Implementation of DurIAN: Duration Informed Attention Network For Multimodal Synthesis
English:
- I use the same encoder as tacotron2
- I remove attention module in decoder and use average pooling to implement "predicting r frames at once"

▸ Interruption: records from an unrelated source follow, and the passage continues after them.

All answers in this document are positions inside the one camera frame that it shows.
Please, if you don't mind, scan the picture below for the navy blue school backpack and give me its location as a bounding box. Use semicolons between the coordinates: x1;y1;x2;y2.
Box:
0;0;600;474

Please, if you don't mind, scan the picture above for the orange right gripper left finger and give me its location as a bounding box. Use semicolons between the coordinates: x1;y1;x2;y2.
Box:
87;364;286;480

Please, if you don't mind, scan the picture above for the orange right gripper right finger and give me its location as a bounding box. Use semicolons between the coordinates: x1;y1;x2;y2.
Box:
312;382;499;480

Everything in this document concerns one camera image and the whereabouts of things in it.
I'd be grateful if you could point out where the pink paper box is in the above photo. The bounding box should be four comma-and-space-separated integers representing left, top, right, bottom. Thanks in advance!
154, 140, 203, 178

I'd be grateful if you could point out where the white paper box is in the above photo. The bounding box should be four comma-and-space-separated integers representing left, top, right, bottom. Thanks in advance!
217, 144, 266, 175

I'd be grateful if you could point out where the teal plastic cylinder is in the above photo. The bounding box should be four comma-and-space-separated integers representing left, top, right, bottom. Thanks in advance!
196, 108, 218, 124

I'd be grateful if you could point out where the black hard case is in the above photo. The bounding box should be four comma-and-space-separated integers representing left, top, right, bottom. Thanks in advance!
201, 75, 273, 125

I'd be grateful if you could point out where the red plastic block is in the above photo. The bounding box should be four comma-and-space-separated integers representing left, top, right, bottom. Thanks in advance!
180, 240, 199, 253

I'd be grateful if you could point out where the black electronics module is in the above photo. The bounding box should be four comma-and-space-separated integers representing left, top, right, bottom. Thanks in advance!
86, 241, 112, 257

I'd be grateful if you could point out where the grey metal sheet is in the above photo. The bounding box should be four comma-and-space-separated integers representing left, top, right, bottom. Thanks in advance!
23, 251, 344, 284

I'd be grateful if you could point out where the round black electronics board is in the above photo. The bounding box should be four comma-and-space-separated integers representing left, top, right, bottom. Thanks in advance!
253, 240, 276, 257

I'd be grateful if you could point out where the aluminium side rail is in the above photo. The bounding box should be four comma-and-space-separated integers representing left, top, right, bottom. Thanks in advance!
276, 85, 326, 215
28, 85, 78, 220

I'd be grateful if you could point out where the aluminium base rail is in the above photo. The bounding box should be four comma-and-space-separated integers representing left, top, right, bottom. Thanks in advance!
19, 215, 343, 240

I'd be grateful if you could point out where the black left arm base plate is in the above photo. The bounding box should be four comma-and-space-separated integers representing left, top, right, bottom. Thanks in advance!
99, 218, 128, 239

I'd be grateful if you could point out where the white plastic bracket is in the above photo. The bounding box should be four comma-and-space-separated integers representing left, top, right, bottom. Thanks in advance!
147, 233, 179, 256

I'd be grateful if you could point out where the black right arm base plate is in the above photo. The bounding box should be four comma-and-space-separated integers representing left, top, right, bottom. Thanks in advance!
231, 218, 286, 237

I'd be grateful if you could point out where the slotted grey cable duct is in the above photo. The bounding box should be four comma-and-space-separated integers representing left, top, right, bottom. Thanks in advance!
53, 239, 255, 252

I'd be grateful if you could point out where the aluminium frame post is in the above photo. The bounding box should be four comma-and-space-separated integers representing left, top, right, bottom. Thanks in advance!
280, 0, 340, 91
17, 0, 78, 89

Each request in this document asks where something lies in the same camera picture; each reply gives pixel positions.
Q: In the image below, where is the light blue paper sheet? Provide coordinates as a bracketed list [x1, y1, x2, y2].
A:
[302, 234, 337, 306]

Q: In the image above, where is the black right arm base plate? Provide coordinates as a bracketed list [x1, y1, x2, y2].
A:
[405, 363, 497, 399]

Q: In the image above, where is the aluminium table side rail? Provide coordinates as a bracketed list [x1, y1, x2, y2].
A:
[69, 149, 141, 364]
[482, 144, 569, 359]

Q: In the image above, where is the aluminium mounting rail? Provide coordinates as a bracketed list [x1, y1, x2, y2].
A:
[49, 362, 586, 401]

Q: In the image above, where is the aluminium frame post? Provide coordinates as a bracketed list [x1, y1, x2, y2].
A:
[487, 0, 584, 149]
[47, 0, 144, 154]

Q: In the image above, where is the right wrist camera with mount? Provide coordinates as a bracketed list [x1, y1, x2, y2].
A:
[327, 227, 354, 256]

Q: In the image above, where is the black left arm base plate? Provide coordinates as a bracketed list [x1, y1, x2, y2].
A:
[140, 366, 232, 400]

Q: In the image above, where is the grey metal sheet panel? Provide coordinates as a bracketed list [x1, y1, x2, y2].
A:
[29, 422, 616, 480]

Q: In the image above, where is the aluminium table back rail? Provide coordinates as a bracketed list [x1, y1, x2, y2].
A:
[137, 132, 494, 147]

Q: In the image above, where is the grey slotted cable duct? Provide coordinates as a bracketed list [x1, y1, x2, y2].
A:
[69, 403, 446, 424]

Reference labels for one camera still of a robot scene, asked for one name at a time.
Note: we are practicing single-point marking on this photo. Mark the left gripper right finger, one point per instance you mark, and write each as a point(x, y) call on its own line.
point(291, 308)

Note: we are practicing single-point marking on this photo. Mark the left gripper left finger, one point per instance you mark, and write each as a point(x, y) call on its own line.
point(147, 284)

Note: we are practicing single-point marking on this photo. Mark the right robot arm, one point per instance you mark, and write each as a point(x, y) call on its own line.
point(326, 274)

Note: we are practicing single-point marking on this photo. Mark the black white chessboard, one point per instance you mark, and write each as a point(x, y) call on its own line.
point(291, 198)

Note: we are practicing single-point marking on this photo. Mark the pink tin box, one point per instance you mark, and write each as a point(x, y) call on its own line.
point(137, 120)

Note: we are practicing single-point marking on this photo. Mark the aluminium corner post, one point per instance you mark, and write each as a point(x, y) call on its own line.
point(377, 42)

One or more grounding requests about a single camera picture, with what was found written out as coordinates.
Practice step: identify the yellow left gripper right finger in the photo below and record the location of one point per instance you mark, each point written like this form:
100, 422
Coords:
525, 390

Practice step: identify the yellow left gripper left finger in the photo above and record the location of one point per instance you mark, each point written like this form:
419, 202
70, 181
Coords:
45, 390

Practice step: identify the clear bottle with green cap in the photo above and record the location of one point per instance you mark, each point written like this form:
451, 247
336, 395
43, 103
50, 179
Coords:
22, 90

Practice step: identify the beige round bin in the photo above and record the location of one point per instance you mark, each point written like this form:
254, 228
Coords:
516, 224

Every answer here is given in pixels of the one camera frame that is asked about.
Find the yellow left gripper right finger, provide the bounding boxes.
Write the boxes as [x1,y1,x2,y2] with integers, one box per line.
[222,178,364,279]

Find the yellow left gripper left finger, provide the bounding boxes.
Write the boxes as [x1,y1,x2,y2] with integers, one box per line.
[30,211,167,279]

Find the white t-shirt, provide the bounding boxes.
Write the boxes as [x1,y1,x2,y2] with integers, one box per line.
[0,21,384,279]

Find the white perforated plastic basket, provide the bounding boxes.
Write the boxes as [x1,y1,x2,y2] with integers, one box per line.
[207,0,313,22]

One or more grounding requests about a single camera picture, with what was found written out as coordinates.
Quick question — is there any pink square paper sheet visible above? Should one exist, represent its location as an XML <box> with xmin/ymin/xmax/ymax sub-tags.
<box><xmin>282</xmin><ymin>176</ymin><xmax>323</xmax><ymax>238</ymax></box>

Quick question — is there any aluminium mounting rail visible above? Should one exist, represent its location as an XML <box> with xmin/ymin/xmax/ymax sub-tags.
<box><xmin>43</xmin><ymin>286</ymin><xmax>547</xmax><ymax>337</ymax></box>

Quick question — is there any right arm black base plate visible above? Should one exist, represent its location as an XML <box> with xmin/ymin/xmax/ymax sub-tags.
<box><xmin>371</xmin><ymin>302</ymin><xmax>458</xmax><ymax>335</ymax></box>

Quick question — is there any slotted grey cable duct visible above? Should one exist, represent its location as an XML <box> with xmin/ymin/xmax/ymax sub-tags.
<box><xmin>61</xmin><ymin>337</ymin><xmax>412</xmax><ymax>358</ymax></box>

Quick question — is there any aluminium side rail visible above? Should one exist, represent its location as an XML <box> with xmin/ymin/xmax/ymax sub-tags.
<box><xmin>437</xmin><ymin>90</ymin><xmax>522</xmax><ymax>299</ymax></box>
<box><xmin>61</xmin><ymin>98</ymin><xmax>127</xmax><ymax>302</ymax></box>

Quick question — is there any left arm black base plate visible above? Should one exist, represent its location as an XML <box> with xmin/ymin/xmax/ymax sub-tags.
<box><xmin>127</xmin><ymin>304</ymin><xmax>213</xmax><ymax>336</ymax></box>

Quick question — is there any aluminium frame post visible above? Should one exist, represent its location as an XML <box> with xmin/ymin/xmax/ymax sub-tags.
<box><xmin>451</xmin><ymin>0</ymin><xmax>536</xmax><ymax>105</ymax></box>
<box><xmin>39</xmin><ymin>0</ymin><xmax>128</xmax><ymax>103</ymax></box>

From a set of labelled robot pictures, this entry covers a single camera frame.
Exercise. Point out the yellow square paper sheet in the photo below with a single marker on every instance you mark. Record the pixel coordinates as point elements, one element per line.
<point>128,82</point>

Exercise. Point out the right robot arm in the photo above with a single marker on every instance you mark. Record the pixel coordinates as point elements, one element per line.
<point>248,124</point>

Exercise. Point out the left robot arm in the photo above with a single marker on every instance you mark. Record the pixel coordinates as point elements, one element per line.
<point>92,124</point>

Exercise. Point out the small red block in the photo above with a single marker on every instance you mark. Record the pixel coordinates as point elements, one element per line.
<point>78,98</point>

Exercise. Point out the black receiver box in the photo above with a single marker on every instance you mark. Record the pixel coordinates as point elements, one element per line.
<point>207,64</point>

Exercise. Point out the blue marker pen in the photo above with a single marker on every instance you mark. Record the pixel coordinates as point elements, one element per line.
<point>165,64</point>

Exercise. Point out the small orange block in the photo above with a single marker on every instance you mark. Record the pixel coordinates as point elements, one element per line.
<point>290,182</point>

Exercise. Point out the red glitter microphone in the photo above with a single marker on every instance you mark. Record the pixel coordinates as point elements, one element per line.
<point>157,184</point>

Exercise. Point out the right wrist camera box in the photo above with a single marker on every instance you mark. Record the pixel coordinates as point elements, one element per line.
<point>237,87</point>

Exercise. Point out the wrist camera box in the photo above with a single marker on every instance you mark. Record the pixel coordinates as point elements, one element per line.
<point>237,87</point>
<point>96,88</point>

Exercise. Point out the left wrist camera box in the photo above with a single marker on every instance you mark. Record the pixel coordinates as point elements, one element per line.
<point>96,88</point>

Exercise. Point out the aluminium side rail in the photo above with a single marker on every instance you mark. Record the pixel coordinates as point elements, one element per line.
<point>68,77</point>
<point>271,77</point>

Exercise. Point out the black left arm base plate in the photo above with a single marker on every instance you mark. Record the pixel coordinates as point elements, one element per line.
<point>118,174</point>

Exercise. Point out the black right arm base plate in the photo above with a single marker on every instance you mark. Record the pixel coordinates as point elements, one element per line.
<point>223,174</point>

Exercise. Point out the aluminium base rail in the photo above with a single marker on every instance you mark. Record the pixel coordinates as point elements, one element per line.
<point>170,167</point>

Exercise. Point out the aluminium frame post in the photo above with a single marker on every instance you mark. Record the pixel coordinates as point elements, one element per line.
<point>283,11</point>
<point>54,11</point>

- I remove position encoding and skip encoder in this implementation
Chinese:
- 我用了和tacotron2相同的encoder结构,但是参数更小
- 我去除了decoder中的attention模块,由于一步输出三帧,我对三个时间步的memory进行了相加求均值的操作,表现在代码中为average pooling,经过实验,相比与存在attention模块的decoder,这样的音质会受到很小的负面影响,但是训练速度有了极大的提高
- 我舍弃了position encoding和skip encoder,这对合成效果的影响很小
sample here, I use waveglow as vocoder, pretrained model here, batchsize is 32, step is 180k.
training:
pip install -r requirements.txt
- download and extract LJSpeech dataset
- put LJSpeech dataset in
data
unzip alignments.zip
python3 preprocess.py
CUDA_VISIBLE_DEVICES=0 python3 train.py
testing:
- Put Nvidia pretrained waveglow model in the
waveglow/pretrained_model
CUDA_VISIBLE_DEVICES=0 python3 test.py --step [step-of-checkpoint]
testing using pretrained model:
- put pretrained model in
model_new
CUDA_VISIBLE_DEVICES=0 python3 test.py --step 180000
尽管DurIAN的生成速度比不上FastSpeech,但是DurIAN生成的样本音质好于FastSpeech,并且计算量也小于FastSpeech,在实际部署中,DurIAN的生成速度已经完全满足RTF要求。